Quando pensamos em robôs, nós de certa idade, pensamos em máquinas que andam, giram e às vezes falam. Nossa imagem desses seres foi formada em seriados como Perdidos no Espaço de 1968 (o robô B9, ator fantasiado e dublado com voz metálica) ou o desenho animado Os Jetsons de 1962 (a temperamental robô fêmea, Rose, empregada doméstica). Esses dois são icônicos, mas houve muitos outros ao longo das décadas, todos com estruturas cada vez mais parecidas conosco, os humanos, embora com os movimentos mais lentos e com pequenos pulos e giros, enfim, movimentos e presença artificiais. Mais de 200 anos se passaram entre a invenção do primeiro autômato em 1738 (Google me informou) e o B9 e a Rosie… Mas, de lá para cá, os avanços nestes “objetos automáticos“ têm sido impressionante e seu nome mudou para humanóides. Um dos mais modernos, lançado em 2023, a Meca, apresenta movimentos sutis, mudanças de expressão facial, e às vezes assusta de tão parecida conosco. E, é claro, a fala enlatada de B9 e Rosie foi substituída por uma voz cada vez mais suave e clara, com dicção melhor que a de muitos humanos, capaz de dar entrevistas impecáveis. O que era obviamente artificial é hoje assustadoramente real. Às vezes não assustadores mas apaixonantes, já há termos criados para quem é atraído por robôs, portanto não devem ser poucos, como “digisexualidade” - leia mais aqui.

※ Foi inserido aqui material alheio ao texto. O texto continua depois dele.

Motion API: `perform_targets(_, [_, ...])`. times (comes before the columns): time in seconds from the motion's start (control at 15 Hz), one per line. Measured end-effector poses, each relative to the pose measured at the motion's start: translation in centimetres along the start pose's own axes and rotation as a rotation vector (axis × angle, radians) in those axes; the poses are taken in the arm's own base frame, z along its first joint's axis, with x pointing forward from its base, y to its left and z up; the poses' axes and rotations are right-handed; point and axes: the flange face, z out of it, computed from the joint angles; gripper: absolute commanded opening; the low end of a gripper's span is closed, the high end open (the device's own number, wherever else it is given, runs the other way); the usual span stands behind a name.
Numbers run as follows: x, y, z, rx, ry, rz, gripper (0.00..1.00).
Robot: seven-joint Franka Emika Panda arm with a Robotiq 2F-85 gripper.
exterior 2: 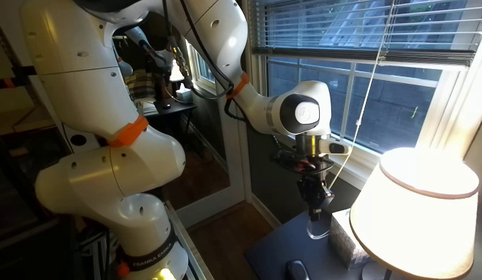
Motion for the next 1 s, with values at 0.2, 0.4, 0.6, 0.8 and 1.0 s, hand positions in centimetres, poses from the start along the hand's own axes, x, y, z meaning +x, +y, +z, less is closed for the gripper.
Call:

A tecnologia possibilitou o avanço impressionante das estruturas, mas o que definitivamente vem transformando esses “entes” cada vez mais em “indivíduos” são os algoritmos inteligentes (chamávamos de software, de "programas", e hoje são conhecidos e superfalados como Inteligência Artificial) que subrepticiamente (pelo menos na minha leiga opinião) foram sendo instalados nestas figuras e que lhes permitem ser “quase nós”. Somos muito parecidos, eles e nós. Mas ainda conseguimos distintingui-las, estas figuras, de nós, nossa família, nossos amigos… eles, afinal são “fake humanos”, falsos humanos…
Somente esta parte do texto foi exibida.